**Work required**
When a line below holds the string "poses", show that line.

**Dataset section**
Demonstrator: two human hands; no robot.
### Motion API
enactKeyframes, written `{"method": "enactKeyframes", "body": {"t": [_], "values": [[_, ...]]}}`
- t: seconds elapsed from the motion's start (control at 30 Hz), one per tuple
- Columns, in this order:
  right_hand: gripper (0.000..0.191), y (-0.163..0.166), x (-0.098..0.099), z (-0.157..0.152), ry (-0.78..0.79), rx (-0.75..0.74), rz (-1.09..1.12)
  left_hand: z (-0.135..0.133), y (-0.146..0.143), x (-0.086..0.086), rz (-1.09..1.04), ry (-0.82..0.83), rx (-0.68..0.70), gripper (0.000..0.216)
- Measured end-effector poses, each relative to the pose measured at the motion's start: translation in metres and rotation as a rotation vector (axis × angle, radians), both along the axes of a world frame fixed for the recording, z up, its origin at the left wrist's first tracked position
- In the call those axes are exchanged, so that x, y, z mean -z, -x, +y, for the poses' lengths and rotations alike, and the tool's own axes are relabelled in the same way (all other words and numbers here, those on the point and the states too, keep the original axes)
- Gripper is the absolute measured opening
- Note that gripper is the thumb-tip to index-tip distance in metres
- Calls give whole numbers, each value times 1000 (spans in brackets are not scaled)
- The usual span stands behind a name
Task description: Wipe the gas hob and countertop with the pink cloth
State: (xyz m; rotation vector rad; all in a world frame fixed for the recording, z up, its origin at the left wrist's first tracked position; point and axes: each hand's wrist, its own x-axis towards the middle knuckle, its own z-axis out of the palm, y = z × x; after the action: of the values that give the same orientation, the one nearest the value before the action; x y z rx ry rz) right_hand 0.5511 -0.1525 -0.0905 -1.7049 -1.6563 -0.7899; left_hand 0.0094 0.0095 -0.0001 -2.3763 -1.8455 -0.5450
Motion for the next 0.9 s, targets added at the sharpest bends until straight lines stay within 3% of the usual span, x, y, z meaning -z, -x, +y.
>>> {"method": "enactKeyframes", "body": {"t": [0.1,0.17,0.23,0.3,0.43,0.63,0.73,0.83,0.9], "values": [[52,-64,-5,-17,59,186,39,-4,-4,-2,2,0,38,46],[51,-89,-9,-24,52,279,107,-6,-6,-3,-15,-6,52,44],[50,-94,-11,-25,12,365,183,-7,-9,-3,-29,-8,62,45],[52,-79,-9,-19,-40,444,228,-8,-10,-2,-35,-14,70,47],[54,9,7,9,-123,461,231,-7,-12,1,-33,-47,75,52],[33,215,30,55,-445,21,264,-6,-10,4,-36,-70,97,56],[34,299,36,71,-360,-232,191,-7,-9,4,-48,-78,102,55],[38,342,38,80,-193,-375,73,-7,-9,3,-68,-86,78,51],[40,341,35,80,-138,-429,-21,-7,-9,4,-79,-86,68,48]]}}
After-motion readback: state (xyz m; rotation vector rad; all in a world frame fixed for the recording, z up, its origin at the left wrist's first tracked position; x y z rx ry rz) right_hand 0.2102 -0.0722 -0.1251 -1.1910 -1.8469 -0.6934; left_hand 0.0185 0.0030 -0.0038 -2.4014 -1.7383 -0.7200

**Answer to the exercise**
- Measured end-effector poses, each relative to the pose measured at the motion's start: translation in metres and rotation as a rotation vector (axis × angle, radians), both along the axes of a world frame fixed for the recording, z up, its origin at the left wrist's first tracked position
- In the call those axes are exchanged, so that x, y, z mean -z, -x, +y, for the poses' lengths and rotations alike, and the tool's own axes are relabelled in the same way (all other words and numbers here, those on the point and the states too, keep the original axes)

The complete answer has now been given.